夫公認ならたくさん会えるのに、なんて思ってたのに。
「なんていうかさ、秘密のドキドキがなくなってしまったからかな。あの背徳感がよかったのかもしれない。わがままだよね、私」
「よくわからないけど……そんなものなのかもしれないな。雅史もきっと、家でなりふり構わない私より、違う女で背徳感をスパイスにして楽しんでいたのかも。だからと言って、あんなふうにあからさまに私にわかるようにするっていうのは許せないけど」
成美は、氷が溶けたオレンジジュースをこくこくと飲み干した。
「ぷはーっ!うまっ。ということはさ、杏奈と離れたらまた杏奈が魅力的に見えたりするかもよ。それに他人のものはよく見えるって言うし。あのバイト先の人とはどうなったの?何かあった?」
「なんにもない。いい人だなって思うだけ。これも浮気になるのかな?」
「そんなこと言ってたら、推しがいる人はみんな浮気になっちゃうよ?推しグッズ買うためにお金を注ぎ込んだりしたら、それも浮気でアウトになったりして」
ケラケラと笑う。
「で?慰謝料とか財産分与とか、これから?」
「うん、でも、預貯金は私が管理してるからか、払ってもらえるお金ってそんなにないのがわかるんだよね。
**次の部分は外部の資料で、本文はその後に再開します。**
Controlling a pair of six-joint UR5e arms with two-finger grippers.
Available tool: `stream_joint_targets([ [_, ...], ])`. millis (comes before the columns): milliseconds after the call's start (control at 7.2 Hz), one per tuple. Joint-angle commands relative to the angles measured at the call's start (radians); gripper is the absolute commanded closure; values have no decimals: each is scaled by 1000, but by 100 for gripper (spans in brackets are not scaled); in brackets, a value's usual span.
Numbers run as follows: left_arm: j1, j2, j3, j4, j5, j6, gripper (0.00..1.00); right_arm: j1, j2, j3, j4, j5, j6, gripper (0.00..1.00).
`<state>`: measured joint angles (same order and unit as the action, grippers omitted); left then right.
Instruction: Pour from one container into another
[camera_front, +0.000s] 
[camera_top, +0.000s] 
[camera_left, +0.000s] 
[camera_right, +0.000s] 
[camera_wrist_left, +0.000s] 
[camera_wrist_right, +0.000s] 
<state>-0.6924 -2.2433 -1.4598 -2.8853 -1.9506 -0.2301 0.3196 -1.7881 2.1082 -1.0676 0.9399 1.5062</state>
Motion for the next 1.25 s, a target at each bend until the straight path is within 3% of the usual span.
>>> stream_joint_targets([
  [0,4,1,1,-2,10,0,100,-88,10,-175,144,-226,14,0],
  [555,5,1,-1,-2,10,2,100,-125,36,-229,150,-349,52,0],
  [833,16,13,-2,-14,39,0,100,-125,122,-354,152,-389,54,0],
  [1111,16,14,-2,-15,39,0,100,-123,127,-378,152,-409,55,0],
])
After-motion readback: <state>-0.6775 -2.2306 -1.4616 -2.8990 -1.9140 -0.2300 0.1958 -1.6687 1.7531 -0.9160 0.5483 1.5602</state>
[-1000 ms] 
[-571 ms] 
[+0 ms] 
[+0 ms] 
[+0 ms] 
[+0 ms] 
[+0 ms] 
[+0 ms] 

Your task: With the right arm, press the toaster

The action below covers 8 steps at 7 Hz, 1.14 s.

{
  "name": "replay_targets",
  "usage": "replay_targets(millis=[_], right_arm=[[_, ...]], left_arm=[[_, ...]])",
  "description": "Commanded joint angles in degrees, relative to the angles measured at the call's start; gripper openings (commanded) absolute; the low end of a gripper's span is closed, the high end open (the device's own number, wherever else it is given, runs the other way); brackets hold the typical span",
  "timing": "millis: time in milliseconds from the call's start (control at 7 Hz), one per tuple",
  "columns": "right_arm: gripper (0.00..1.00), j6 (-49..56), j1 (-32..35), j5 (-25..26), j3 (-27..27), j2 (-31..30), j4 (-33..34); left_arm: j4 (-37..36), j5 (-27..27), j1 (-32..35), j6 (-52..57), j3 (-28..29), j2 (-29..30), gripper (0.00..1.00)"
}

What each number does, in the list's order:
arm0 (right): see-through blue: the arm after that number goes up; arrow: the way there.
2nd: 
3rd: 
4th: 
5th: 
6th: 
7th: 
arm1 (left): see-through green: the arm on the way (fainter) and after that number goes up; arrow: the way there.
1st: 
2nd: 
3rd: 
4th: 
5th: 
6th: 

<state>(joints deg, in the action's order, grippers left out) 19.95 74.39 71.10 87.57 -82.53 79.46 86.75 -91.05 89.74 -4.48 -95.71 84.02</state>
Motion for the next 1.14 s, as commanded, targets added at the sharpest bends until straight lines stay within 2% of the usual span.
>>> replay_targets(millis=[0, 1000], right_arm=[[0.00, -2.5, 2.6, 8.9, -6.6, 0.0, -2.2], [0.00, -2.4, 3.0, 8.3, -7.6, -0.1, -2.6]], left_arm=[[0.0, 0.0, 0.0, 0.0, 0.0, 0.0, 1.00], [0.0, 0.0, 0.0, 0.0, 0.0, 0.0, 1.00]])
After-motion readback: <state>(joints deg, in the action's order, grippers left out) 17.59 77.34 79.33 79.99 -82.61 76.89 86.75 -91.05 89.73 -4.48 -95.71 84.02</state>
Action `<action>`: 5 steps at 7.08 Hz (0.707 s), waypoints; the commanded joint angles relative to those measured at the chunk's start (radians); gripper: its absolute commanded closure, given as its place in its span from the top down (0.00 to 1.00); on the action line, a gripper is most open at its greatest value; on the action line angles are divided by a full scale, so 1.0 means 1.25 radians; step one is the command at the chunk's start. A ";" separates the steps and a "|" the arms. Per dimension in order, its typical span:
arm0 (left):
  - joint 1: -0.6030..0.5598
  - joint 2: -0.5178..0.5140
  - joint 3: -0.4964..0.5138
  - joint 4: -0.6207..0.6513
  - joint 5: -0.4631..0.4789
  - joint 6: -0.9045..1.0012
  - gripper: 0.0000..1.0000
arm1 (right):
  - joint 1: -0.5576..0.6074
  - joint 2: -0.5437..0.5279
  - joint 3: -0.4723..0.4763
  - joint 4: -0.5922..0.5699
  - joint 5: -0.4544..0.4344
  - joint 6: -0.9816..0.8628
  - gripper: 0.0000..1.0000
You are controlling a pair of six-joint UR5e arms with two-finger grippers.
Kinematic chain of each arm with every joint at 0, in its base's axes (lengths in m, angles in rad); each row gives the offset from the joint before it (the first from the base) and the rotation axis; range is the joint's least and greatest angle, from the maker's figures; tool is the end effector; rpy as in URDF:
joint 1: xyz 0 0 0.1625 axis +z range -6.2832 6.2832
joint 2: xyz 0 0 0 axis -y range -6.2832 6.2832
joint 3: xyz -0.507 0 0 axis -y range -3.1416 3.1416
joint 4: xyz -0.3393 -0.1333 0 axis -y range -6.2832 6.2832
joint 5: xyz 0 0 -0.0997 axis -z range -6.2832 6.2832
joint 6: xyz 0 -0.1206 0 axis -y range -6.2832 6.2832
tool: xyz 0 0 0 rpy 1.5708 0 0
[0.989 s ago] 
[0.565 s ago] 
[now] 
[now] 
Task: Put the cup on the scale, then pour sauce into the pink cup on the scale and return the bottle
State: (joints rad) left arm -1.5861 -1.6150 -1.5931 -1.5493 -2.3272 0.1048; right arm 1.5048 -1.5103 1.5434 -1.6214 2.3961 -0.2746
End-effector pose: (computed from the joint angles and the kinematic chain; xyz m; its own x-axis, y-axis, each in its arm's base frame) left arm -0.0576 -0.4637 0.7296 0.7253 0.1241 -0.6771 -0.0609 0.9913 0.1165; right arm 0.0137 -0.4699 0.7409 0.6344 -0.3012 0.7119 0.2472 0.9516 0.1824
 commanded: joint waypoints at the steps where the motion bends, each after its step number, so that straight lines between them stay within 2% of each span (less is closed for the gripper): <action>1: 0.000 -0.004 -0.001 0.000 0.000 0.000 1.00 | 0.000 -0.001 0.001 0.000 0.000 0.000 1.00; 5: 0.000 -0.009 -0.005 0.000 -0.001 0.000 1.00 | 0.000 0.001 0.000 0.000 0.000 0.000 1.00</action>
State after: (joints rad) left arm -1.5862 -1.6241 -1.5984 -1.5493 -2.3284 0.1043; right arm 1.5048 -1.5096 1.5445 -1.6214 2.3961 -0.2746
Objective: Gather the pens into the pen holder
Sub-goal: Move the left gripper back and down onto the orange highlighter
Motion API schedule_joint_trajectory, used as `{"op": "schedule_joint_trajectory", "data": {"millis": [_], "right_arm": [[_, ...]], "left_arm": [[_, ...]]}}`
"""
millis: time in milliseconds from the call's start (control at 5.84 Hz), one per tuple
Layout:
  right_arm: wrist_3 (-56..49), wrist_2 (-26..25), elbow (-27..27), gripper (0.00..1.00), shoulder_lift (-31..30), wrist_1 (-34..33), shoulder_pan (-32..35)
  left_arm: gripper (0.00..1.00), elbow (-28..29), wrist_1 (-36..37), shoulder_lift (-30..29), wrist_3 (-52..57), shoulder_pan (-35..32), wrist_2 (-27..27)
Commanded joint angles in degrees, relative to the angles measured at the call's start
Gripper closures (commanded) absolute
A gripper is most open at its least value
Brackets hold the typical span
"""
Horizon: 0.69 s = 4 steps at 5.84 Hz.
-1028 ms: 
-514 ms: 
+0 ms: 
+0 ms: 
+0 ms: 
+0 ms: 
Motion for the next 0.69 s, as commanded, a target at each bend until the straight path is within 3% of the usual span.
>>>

それでこれから先どうなるか考えたら不安でしかない」
「でも、離婚したいんでしょ?」
「うん、だって一度も謝ってくれなかったから、だから、もう無理」
正直なことを言うと経済的に安定していたらさっさと離婚してしまいたい。
頼れる実家もない今では、軽はずみな行動が圭太も巻き込むと思うと、決めたはずの離婚にも尻込みしそうになる。
_____ダメだ、しっかりしないと
思わずパンパンと両頬を叩いた。
「え、なに、まるで力士だよそれじゃ」
「あは、気合い入れないとなぁと考えてたらついね」
また進展具合を報告すると約束して、その場は別れた。
私はその足で市役所に行き、離婚届を受け取ってきた。
先に記入して準備をしておけば、気弱にならないだろうと考えたから。
雅史から“まさかの提案”があったのは、その数日後だった。